淩清時皇上會不會留下稚兒一命,其實是在問蕭楚奕會不會給稚兒求情,畢竟皇上連蕭楚奕這個盡心輔佐他多年的人都說下手就下手還想循環利用,怎麽可能會留一個對自己皇位有威脅的人。
求情不求情蕭楚奕自己也不知道,重要的是他求這個情是否有用。
“不說這些了,”蕭楚奕按住淩清時的頭讓他低頭,對上他的唇親了上去,擾人煩憂的事大可以放在一邊,還是跟前的王妃最重要。
淩清時知道他心情不好,也很配合,兩人在前廳裏親了個天昏地暗,就差席地來一發了。
好在身體的不適提醒了他們,最後隻靠著彼此喘息平息身體的躁動。
……
蕭楚奕連著告了好幾天的假,讓皇上想找他好好聊聊都沒找著機會。
他那日帶著怒氣回宮,最先就見了自己的老師,然後說了在攝政王府發生的事,老師給他分析後,讓他先低頭。

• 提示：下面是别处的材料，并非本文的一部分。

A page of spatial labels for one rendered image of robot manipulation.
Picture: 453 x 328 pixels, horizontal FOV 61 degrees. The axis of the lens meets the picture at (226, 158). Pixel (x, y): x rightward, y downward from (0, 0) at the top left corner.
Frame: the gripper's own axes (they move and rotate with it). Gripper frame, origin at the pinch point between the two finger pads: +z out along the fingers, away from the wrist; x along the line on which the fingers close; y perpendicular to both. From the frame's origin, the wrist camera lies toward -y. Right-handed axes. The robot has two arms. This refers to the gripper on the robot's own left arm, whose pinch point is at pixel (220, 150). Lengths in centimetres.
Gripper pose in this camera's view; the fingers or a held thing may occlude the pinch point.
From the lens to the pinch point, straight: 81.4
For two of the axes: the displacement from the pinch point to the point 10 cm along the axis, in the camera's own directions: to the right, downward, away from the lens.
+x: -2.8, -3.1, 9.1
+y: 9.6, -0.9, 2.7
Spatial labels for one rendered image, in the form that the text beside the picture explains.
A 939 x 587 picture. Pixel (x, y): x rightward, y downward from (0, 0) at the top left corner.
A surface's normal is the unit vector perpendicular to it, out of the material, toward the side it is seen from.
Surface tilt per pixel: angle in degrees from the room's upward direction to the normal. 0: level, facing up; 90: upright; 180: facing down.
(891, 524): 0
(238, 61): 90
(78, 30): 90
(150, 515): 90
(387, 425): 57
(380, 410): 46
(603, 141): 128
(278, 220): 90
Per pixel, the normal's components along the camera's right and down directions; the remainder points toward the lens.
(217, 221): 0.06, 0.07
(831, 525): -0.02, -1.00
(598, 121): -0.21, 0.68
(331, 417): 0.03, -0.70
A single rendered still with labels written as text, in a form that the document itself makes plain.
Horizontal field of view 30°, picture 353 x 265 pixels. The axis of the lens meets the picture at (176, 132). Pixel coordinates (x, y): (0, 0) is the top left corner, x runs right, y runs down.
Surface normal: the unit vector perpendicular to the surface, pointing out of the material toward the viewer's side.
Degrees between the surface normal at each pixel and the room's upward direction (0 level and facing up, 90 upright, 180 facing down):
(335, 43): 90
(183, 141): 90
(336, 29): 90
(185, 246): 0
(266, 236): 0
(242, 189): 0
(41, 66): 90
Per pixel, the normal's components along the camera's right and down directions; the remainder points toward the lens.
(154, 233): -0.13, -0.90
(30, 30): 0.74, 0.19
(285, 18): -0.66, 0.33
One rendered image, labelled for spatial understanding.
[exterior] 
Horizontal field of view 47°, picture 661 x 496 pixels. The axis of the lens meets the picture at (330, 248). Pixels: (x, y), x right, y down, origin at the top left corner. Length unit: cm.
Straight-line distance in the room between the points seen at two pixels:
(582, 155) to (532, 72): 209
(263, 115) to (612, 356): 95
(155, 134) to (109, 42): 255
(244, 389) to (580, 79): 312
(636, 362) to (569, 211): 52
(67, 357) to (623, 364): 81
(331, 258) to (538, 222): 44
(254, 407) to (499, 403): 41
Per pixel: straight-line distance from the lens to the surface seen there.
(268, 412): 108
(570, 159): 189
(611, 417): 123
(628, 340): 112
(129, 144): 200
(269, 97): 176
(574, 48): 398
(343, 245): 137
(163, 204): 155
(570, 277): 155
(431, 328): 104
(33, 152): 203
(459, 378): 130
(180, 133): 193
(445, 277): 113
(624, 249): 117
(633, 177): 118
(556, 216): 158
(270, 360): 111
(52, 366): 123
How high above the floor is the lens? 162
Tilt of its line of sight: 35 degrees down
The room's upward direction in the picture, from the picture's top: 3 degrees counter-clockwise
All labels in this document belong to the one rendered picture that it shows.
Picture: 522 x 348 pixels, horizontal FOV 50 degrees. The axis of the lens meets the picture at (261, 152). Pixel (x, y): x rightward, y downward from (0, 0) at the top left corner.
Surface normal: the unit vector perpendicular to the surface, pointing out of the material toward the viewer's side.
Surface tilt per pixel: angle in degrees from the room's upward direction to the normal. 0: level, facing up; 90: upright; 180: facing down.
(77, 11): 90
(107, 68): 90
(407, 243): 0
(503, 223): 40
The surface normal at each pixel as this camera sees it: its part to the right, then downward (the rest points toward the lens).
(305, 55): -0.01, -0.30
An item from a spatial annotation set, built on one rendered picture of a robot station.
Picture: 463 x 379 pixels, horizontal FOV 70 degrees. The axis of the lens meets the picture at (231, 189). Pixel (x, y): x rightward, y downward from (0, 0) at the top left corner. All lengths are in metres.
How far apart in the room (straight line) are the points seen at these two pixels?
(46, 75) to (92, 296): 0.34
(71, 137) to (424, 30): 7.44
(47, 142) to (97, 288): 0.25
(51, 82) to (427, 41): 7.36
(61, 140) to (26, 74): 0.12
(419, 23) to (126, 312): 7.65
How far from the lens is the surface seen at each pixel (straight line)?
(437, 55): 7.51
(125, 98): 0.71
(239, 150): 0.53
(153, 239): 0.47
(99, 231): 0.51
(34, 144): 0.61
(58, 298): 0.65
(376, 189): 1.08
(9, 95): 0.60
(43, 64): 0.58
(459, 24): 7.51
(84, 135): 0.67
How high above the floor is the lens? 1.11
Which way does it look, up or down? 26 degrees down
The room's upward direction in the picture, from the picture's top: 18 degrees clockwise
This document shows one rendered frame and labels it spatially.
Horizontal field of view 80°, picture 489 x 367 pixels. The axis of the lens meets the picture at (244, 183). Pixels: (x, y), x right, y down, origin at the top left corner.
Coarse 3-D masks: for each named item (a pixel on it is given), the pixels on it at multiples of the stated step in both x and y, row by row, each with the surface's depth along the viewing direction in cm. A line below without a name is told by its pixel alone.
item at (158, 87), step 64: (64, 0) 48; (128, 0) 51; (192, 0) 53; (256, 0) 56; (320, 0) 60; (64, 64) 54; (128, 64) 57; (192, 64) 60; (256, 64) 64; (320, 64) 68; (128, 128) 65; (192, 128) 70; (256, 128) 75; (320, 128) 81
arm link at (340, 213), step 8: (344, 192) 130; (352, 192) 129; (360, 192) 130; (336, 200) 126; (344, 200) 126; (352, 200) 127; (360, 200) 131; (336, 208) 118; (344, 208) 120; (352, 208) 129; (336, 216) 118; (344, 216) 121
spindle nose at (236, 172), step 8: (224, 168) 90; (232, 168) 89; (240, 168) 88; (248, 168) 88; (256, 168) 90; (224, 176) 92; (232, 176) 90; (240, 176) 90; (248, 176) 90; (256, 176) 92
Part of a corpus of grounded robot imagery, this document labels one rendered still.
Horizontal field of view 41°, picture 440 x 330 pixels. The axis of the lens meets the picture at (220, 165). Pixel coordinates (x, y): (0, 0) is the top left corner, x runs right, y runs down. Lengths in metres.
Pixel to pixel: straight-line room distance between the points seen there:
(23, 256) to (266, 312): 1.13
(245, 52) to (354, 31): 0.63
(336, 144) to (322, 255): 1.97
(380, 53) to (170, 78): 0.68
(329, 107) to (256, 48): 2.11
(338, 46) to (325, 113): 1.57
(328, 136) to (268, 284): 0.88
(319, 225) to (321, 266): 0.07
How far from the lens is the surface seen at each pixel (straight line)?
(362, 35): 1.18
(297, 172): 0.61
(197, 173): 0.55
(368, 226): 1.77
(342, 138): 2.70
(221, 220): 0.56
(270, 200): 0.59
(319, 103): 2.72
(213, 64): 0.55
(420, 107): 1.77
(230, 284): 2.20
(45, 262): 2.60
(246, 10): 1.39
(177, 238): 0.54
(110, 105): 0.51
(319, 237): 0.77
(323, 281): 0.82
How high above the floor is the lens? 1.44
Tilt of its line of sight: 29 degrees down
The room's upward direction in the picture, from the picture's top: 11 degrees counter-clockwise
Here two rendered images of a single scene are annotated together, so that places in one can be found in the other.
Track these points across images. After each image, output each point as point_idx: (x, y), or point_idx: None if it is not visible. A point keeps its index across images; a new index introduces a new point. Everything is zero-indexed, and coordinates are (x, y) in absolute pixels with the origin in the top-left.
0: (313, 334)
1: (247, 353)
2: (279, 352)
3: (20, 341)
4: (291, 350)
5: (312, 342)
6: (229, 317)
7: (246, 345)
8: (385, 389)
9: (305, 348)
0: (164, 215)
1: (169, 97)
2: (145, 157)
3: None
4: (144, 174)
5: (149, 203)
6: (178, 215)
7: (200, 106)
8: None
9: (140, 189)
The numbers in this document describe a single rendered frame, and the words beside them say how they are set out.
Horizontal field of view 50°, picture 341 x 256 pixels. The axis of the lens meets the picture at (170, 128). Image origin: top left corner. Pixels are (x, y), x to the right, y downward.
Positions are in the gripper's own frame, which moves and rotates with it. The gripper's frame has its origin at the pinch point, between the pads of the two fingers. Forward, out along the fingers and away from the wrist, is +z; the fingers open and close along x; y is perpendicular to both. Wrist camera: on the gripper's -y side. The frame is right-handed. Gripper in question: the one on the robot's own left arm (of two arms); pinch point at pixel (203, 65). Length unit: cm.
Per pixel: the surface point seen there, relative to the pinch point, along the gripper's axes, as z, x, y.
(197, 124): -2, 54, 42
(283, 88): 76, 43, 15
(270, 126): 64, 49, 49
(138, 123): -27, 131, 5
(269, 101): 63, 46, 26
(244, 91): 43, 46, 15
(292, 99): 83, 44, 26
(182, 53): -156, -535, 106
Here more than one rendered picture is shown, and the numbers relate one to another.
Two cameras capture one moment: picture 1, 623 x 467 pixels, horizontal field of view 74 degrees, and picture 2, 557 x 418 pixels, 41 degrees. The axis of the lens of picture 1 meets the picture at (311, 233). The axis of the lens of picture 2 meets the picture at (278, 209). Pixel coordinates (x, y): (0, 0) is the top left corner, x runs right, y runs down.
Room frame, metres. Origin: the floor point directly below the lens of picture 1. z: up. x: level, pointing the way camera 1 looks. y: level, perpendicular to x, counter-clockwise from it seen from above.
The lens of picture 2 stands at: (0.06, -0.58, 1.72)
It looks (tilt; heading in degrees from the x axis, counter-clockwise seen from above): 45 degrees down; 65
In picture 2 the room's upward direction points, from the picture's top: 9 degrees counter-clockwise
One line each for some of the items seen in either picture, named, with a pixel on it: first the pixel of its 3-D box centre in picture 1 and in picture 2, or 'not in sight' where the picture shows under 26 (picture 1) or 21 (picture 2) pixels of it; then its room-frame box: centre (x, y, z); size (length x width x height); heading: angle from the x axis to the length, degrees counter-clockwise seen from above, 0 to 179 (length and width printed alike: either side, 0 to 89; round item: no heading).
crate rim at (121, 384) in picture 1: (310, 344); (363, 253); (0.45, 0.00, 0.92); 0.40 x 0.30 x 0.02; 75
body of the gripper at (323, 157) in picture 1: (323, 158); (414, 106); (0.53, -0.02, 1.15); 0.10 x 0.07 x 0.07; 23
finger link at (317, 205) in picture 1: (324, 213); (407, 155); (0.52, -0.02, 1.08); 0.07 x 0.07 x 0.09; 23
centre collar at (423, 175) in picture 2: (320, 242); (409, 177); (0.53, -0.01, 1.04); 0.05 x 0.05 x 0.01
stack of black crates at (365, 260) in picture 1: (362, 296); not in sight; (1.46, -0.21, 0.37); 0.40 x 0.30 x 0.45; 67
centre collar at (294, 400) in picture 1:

不管是他現在還要用的著攝政王還是為攝政王之前輔佐他的功勞,這個事就是皇上錯了,得低頭認錯。
利弊清楚,加上皇上對蕭楚奕這個皇叔還是有些親情在的,所以也願意低這個頭,隻可惜蕭楚奕連低頭的機會都沒給,一連幾日連朝都不上了。
告病假,皇上理虧,不敢強求讓蕭楚奕來上朝,隻能安排太醫去攝政王府給攝政王診治,太醫每日都去,但攝政王也沒好,都知道人沒病,隻是心情不好,不想給皇上這個麵子而已。
但也因為蕭楚奕告病假一事,太後找著了由頭拖延皇上下聖旨的時間,太後將蕭楚奕搬出來,說他既然留了蕭楚奕攝政王這個封號,便說明攝政王還有權管朝政,皇上不可獨斷專行,需得等攝政王也答應了這處置結果才可下聖旨。
皇上也是那時才發現,原來蕭楚奕這個攝政王還有這樣的影響,可以用來阻攔他下聖旨。